> **About this exercise**: Would you work out how many of the lines below hold "block" and reply with nothing but the number?

> **Stored data**:
◇ ◇ ◇ ◇ ◇
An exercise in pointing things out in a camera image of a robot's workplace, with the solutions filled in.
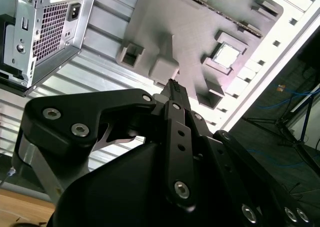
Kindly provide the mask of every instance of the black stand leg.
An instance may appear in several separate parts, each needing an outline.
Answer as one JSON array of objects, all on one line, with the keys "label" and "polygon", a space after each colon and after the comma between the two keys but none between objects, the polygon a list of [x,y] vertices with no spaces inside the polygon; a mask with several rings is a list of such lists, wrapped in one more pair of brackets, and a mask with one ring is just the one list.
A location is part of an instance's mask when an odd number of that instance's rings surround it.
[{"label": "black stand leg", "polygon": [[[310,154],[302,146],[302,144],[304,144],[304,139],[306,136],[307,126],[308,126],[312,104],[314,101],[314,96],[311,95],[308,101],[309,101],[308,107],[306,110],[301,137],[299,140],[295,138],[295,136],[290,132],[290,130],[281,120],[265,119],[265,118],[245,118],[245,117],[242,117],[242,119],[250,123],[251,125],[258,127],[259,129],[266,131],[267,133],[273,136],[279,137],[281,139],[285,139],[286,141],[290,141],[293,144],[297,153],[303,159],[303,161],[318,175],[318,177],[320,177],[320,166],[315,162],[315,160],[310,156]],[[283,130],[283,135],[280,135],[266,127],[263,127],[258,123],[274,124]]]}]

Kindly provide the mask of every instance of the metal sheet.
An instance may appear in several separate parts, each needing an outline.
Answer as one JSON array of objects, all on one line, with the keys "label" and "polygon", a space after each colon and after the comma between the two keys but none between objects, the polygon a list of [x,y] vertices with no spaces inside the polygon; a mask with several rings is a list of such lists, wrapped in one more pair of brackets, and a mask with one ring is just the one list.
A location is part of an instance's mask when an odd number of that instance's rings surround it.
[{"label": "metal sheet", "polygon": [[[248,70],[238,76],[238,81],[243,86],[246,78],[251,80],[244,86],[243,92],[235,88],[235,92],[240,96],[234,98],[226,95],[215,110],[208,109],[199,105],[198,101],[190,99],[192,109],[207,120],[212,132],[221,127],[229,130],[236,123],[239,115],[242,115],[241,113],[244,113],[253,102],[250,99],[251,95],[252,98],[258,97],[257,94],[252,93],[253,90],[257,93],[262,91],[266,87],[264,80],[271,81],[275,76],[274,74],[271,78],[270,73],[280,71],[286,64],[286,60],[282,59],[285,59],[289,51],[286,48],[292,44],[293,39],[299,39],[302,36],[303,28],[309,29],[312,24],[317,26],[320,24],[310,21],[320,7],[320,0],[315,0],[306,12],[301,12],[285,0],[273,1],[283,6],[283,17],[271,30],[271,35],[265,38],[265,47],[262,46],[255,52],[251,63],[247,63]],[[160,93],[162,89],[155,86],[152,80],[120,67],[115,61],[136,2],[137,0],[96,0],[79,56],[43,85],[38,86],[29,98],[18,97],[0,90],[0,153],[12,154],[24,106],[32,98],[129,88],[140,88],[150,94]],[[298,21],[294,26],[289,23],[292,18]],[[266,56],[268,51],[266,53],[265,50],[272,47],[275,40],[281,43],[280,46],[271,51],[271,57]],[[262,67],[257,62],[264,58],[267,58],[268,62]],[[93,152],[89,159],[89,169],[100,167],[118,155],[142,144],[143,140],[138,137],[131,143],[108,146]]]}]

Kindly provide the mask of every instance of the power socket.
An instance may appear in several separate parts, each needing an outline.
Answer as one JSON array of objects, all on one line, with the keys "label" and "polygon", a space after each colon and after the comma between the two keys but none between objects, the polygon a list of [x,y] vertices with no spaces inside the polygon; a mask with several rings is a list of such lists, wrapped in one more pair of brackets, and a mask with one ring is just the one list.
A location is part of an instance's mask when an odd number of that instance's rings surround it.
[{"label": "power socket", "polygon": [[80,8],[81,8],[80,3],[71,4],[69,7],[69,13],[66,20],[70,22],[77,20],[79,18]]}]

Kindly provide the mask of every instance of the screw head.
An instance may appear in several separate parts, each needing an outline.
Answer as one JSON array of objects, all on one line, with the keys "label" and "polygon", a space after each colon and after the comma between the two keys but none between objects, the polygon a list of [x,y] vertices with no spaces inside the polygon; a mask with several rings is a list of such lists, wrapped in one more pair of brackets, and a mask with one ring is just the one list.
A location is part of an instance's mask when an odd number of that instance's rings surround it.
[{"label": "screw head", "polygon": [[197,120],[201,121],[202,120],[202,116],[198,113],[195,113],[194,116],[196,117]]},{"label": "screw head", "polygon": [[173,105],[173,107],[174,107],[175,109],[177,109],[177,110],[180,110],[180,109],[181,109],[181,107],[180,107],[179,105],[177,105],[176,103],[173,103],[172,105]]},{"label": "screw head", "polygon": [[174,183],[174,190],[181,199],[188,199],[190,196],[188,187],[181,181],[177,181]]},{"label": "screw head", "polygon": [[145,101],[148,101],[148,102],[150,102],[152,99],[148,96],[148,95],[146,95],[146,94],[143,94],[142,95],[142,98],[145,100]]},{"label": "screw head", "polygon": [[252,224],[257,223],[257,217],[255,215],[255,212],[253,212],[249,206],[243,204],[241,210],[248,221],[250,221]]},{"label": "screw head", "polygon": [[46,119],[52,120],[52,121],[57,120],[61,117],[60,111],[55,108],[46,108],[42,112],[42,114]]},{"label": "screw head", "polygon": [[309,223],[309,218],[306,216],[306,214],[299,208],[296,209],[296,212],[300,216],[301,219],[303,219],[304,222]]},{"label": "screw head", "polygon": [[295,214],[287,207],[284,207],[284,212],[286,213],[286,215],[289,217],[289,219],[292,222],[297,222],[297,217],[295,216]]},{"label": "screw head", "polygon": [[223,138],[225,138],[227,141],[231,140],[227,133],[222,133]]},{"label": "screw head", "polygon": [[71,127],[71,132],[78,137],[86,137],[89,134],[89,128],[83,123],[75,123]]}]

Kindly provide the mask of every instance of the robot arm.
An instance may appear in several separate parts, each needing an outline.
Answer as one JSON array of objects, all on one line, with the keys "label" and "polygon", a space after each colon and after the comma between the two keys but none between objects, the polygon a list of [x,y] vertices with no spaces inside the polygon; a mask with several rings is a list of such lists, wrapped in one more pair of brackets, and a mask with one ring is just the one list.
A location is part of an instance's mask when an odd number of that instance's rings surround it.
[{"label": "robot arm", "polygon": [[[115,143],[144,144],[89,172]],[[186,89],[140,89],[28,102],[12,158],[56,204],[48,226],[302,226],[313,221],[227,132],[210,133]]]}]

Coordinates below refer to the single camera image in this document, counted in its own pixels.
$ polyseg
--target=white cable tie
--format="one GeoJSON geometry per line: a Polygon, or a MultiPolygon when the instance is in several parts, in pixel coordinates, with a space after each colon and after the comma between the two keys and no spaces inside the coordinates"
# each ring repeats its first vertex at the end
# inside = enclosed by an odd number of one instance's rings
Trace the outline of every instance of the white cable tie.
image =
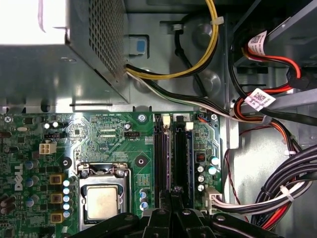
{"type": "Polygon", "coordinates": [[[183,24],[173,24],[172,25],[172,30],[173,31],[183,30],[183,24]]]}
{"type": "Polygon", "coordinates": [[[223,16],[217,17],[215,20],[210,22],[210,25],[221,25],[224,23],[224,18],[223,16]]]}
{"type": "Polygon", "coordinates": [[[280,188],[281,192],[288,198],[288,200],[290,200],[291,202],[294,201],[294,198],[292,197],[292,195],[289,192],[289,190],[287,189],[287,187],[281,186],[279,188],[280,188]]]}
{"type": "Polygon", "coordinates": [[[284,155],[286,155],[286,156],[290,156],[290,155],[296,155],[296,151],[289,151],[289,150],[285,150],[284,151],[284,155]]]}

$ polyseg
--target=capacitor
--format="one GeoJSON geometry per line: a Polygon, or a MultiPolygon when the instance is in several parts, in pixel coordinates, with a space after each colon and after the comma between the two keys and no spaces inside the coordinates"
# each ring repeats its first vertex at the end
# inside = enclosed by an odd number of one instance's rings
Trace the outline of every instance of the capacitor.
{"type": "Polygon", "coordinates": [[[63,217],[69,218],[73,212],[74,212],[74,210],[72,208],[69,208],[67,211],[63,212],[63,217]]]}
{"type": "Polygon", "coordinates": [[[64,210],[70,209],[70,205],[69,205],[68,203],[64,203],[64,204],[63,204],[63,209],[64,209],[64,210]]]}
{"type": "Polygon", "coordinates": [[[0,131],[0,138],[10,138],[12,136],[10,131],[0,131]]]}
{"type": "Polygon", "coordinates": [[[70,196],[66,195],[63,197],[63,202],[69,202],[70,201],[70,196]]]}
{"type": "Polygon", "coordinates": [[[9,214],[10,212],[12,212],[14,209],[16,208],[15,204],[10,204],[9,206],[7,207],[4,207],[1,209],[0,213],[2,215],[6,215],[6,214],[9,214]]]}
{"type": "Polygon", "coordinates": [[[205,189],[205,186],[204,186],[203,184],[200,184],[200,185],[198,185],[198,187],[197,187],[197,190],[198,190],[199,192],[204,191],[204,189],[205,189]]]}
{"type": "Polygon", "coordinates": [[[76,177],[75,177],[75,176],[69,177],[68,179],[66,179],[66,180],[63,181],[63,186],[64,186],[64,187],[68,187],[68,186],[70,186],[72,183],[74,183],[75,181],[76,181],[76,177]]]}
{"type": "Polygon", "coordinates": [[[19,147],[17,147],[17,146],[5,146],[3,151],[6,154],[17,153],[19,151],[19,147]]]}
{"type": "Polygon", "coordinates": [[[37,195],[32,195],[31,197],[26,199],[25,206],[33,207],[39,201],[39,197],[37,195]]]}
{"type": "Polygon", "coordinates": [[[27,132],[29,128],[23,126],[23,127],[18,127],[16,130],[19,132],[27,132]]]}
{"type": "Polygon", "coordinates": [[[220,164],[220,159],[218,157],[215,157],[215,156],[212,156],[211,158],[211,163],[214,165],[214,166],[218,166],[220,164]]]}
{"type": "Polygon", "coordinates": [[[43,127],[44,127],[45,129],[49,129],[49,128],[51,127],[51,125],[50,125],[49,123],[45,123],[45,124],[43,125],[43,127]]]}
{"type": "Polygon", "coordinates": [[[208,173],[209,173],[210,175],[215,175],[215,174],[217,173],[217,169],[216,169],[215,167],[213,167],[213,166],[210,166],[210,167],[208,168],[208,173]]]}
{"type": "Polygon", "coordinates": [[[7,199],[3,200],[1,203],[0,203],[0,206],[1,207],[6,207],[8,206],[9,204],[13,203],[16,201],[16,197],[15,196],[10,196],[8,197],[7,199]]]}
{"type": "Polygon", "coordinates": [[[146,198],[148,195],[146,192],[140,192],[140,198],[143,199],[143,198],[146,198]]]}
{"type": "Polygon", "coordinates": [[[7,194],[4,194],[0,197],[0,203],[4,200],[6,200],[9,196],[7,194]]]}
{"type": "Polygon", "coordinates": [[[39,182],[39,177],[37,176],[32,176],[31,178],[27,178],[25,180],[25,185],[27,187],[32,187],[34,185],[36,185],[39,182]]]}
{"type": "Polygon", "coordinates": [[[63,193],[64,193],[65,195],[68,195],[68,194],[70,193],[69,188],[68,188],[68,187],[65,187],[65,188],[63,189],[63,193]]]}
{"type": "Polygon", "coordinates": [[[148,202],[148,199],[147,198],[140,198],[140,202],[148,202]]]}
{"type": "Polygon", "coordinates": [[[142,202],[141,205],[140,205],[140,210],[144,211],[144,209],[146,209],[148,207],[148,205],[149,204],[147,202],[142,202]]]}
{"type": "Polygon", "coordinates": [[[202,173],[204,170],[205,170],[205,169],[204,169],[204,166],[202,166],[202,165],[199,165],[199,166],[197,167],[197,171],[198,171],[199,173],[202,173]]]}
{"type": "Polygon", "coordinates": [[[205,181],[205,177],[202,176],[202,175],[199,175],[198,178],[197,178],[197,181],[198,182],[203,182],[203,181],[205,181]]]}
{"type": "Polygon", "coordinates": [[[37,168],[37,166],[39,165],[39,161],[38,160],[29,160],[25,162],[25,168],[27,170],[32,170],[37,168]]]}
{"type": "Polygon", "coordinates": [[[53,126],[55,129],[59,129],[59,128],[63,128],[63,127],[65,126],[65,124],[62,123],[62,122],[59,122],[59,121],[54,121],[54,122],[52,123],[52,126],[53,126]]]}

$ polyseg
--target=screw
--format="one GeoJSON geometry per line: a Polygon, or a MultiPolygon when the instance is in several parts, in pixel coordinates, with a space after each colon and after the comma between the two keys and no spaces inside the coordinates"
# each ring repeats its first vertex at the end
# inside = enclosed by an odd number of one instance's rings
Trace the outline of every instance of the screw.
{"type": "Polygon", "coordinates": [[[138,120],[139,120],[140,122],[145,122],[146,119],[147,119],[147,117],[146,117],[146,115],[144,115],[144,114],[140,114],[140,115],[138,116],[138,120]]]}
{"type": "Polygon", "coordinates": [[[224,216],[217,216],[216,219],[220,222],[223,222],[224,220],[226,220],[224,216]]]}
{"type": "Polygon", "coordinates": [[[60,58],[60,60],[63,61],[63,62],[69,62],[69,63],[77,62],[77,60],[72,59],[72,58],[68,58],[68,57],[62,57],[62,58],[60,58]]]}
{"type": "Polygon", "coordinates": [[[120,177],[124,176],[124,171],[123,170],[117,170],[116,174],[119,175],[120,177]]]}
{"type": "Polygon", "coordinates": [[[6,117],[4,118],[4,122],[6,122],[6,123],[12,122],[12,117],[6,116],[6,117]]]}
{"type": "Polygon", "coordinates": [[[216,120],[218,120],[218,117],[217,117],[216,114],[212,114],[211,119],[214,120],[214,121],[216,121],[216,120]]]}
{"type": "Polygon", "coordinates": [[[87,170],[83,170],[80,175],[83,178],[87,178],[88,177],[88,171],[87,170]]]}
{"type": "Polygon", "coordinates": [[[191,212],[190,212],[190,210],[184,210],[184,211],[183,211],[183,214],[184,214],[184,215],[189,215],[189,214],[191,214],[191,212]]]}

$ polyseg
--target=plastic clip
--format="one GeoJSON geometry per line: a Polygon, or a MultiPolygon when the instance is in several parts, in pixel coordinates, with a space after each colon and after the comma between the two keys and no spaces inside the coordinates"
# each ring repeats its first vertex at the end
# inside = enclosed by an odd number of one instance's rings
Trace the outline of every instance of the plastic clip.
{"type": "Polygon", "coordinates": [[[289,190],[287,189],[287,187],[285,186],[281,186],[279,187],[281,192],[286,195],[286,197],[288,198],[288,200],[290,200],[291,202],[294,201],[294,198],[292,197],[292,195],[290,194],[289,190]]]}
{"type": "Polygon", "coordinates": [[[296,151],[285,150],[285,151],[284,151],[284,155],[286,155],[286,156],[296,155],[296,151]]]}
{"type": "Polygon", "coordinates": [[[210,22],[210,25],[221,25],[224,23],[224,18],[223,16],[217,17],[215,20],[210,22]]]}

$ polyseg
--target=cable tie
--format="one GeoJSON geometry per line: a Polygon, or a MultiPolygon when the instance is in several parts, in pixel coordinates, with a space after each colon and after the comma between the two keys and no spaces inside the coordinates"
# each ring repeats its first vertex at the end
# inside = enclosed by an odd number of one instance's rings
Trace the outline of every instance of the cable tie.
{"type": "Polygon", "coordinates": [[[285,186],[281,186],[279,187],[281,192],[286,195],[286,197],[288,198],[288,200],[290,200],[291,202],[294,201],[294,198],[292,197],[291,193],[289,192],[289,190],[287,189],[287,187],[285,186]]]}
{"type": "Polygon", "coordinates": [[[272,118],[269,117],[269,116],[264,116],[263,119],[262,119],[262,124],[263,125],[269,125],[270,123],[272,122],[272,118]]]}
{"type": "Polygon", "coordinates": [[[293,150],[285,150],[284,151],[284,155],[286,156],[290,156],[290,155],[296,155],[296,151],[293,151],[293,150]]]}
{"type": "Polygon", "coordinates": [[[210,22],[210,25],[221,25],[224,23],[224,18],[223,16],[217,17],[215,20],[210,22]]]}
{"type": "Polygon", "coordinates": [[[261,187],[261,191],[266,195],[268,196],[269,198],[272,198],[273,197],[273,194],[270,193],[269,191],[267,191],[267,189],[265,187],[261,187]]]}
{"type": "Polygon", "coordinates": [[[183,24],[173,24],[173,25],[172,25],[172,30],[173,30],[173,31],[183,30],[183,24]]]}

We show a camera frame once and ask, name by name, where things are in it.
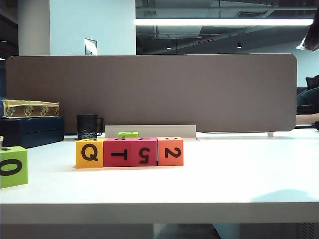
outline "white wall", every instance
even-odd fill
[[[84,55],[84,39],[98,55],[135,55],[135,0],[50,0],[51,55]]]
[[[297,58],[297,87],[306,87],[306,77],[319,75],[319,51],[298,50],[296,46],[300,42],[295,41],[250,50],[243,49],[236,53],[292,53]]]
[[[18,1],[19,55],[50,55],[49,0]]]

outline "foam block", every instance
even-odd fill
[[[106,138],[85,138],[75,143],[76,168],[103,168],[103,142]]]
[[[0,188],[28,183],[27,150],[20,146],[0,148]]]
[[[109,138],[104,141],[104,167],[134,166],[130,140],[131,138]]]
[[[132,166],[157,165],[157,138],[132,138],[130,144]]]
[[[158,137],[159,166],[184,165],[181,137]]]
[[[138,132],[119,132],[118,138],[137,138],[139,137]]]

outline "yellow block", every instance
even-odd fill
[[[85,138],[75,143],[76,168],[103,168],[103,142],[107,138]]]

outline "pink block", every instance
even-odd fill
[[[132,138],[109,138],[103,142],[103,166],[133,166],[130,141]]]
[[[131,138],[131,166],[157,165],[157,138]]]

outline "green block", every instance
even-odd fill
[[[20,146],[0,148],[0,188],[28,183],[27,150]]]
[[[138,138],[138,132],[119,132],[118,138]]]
◇ ◇ ◇ ◇ ◇
> **Output for this task**: 4